Would you please output, word for word, the span of the listing below that opens on the line containing "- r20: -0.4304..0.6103" and closes on the line containing "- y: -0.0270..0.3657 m"? Include both ends and nothing more.
--- TASK INPUT ---
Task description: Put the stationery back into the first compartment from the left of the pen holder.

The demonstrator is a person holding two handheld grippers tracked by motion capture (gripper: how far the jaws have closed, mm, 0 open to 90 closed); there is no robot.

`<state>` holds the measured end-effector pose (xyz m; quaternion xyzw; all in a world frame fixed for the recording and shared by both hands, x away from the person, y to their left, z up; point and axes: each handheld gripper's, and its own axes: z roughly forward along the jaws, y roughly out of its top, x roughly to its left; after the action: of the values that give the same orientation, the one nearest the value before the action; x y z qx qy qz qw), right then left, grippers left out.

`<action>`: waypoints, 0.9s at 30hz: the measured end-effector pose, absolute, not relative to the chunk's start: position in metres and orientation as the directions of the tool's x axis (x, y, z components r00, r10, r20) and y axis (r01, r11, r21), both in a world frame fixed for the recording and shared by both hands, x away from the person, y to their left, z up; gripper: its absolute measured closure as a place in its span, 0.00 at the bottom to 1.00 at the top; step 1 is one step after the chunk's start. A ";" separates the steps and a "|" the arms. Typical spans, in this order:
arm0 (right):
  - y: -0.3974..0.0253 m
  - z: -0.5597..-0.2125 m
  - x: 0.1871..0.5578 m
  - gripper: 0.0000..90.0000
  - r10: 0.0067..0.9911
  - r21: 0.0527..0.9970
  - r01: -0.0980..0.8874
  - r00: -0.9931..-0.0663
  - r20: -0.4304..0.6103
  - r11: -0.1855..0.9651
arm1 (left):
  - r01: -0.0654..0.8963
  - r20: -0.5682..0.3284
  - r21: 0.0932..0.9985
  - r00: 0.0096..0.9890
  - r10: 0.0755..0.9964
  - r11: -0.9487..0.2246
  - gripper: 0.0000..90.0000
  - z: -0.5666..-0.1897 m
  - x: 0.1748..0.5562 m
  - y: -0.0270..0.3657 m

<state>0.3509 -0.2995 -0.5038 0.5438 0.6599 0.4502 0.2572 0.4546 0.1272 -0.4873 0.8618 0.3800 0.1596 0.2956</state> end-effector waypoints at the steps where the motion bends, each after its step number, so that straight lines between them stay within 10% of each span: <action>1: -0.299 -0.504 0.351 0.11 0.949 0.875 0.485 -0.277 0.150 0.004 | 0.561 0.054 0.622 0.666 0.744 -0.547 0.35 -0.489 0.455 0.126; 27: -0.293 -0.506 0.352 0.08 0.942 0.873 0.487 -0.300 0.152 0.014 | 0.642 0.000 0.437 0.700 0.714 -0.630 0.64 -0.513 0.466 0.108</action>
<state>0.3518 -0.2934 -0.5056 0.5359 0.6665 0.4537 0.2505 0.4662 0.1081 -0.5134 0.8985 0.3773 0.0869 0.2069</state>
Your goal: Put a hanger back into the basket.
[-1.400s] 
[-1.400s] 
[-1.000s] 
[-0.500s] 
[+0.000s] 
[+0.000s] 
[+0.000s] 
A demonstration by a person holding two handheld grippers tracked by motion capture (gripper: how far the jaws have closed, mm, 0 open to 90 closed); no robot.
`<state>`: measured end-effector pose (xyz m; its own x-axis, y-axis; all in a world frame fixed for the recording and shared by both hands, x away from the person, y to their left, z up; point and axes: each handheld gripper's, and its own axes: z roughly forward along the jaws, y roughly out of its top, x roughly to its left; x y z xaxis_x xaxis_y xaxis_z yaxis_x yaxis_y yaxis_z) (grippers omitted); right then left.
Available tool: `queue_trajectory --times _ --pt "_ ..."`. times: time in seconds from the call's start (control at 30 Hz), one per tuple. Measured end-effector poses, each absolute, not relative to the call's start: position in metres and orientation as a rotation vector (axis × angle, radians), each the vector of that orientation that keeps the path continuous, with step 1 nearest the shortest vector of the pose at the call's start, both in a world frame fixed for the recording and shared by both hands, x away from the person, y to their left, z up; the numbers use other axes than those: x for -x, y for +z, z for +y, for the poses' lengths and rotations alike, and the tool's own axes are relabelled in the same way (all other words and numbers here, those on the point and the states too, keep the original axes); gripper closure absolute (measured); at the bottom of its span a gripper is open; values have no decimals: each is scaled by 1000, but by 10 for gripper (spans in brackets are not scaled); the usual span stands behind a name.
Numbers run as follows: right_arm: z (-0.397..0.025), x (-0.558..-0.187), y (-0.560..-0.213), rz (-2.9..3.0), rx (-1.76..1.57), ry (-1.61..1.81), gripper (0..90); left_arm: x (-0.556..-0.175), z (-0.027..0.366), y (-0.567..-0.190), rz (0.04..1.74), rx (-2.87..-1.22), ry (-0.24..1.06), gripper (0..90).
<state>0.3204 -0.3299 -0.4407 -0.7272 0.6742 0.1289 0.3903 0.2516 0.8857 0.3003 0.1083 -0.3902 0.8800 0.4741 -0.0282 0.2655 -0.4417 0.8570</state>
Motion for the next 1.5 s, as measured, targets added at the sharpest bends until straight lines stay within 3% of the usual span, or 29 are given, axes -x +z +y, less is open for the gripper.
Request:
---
_SOLUTION FOR THIS PROBLEM_
  - r20: -0.4304..0.6103
  - r11: -0.1855..0.9651
arm1 (left):
  - r01: -0.0654..0.8963
  - r20: -0.5682..0.3284
  - r21: 0.0932..0.9985
  - r00: 0.0096..0.9890
  - r10: 0.0755..0.9964
  - r11: -0.9487..0.2246
  - gripper: 0.0000..90.0000
  - z: -0.5666..-0.1897 m
  - x: 0.1748..0.5562 m
  - y: -0.0270..0.3657 m

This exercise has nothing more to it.